How To Harm A Child In A Divorce. Management

Video: How To Harm A Child In A Divorce. Management

Video: How To Harm A Child In A Divorce. Management
Video: The impact of divorce on children: Tamara D. Afifi at TEDxUCSB 2024, May
How To Harm A Child In A Divorce. Management
How To Harm A Child In A Divorce. Management
Anonim

People meet, people fall in love, get married … and get divorced. Divorce is traumatic for both adults and children. The reality of the situation is that hundreds of spouses, going through a divorce, consciously or unconsciously behave in such a way that they exacerbate the already difficult experiences of their sons and daughters. It happens that the mental wounds received by boys and girls remain with them for the rest of their lives.

Your children are not your exclusive property. They are generally the result of the love of two people. If you criticize the other parent, then you are criticizing half of your child. Sometimes it causes irreparable damage to the child's soul. If you devalue yourself or your other parent, your ex-partner, you are telling your son or daughter that they themselves are half good. This is possibly the greatest cruelty a parent can tolerate. My psychotherapeutic practice shows that almost every second patient of mine carries a feeling of his own inferiority, often rooted in childhood experiences about parental divorce.

Being a parent is the most difficult and rewarding thing in the world. Parents raise their children together, solving difficulties with varying degrees of success. But marriages don't last forever. Divorce is painful. And, if the parties begin to use their own children as a tool of struggle, then they thereby inflict irreparable harm on the child.

But if you really want to harm your children for the rest of their lives, then use the following guidelines:

  1. Let your child witness your quarrels, scandals and recriminations.
  2. Don't tell your child the truth about divorce. If this is not possible, delay the moment of the conversation until the last.
  3. Ask your son / daughter to choose between you and your ex-spouse.
  4. Tell him / her how badly you feel right now and how good the other parent is.
  5. Discourage your child from seeing the other parent's family.
  6. Reassure your child that seeking professional help is a bad idea.
  7. Use your son / daughter as a carrier pigeon. "Tell your father … / Tell your mother …".
  8. Question the child with passion after he has returned from the other parent about what the father / mother had.
  9. Make your son / daughter feel like an outsider, an outcast unnecessary in the other parent's house
  10. Prevent your child from talking about divorce and his experiences.
  11. Cry with a child over old photographs.
  12. Ask your child to call your new partner "dad / mom."
  13. Insist that the child's meetings with the other parent only take place in your presence. At the same time, sabotage these meetings.
  14. When meeting with your ex-spouse, argue with him, make sarcastic remarks, in every possible way demonstrate a deterioration in your mood. Let the child see it all.
  15. Reassure your son / daughter that only the other parent is fully responsible for the divorce.
  16. Stop all attempts by your ex-spouse to have a good time with the child.
  17. Spread the opinion among your relatives, acquaintances, how bad the other parent is and how happy your life is now. Use social networks for this.
  18. Use your kids as emotional crutches to deal with your mental pain. Transform your child into a replacement for an ex-spouse. "You and I don't need anyone else."
  19. Tell your son / daughter: "You are / are the same as your father / mother."
  20. Devalue the other parent in front of the child. Idealize yourself.
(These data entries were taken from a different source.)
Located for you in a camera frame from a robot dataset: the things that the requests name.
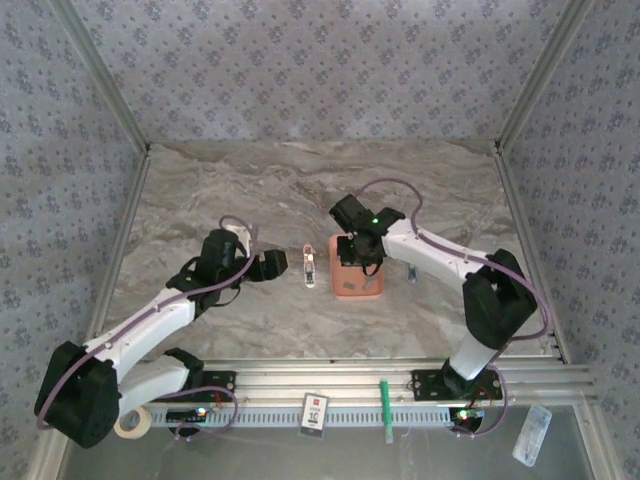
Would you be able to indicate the clear plastic package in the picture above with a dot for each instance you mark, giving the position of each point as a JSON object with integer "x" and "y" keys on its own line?
{"x": 531, "y": 435}

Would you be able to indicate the black and white card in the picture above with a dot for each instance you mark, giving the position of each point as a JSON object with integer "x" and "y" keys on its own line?
{"x": 313, "y": 415}

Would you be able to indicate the green marker pen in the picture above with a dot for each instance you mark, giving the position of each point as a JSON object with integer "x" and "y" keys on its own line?
{"x": 386, "y": 410}

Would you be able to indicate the controller board green light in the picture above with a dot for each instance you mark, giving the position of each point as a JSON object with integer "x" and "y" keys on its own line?
{"x": 465, "y": 416}
{"x": 187, "y": 414}

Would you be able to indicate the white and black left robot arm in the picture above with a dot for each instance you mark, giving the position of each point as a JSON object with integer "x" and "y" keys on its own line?
{"x": 145, "y": 325}

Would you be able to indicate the masking tape roll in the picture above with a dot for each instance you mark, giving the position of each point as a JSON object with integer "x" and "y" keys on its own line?
{"x": 142, "y": 427}

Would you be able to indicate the left controller board green light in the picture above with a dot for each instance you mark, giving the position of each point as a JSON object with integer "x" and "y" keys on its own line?
{"x": 187, "y": 414}

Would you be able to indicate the aluminium frame post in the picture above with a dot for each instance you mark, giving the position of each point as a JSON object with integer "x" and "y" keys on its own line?
{"x": 545, "y": 75}
{"x": 100, "y": 75}

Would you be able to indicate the small blue stapler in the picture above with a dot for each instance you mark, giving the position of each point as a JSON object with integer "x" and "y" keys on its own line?
{"x": 411, "y": 274}

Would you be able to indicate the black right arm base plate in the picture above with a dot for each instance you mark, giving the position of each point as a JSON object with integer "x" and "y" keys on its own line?
{"x": 425, "y": 382}

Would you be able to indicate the pink plastic tray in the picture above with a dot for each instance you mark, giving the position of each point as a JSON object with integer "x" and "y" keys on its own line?
{"x": 345, "y": 276}

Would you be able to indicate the right controller board green light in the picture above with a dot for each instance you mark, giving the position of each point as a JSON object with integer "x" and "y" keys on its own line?
{"x": 465, "y": 416}

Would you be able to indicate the aluminium mounting rail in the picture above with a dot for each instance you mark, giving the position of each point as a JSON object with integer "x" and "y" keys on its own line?
{"x": 310, "y": 375}

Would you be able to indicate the aluminium side rail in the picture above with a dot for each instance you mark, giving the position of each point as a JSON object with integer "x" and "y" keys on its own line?
{"x": 525, "y": 230}
{"x": 125, "y": 230}

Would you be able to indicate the pink and white stapler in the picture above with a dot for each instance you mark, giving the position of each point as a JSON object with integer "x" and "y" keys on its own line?
{"x": 310, "y": 272}

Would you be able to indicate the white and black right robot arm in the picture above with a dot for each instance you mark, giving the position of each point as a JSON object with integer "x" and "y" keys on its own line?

I hope the reader will forgive my sarcasm. Surely I'm sure no one in their right mind will

follow the provided guide. True, during a divorce, it is difficult for the parties to maintain clarity of mind under the cover of resentment, anger, disappointment, fear, guilt. Therefore, most likely, I will not be left without work. Again and again, adult men and women will come to me, inside of whom the inconsolable wounded boys and girls continue to live.

Be the best parent you can be. If the marriage ends, come as a couple for marital therapy to minimize the harm from divorce and provide professional support for your children. Don't be afraid to ask for help.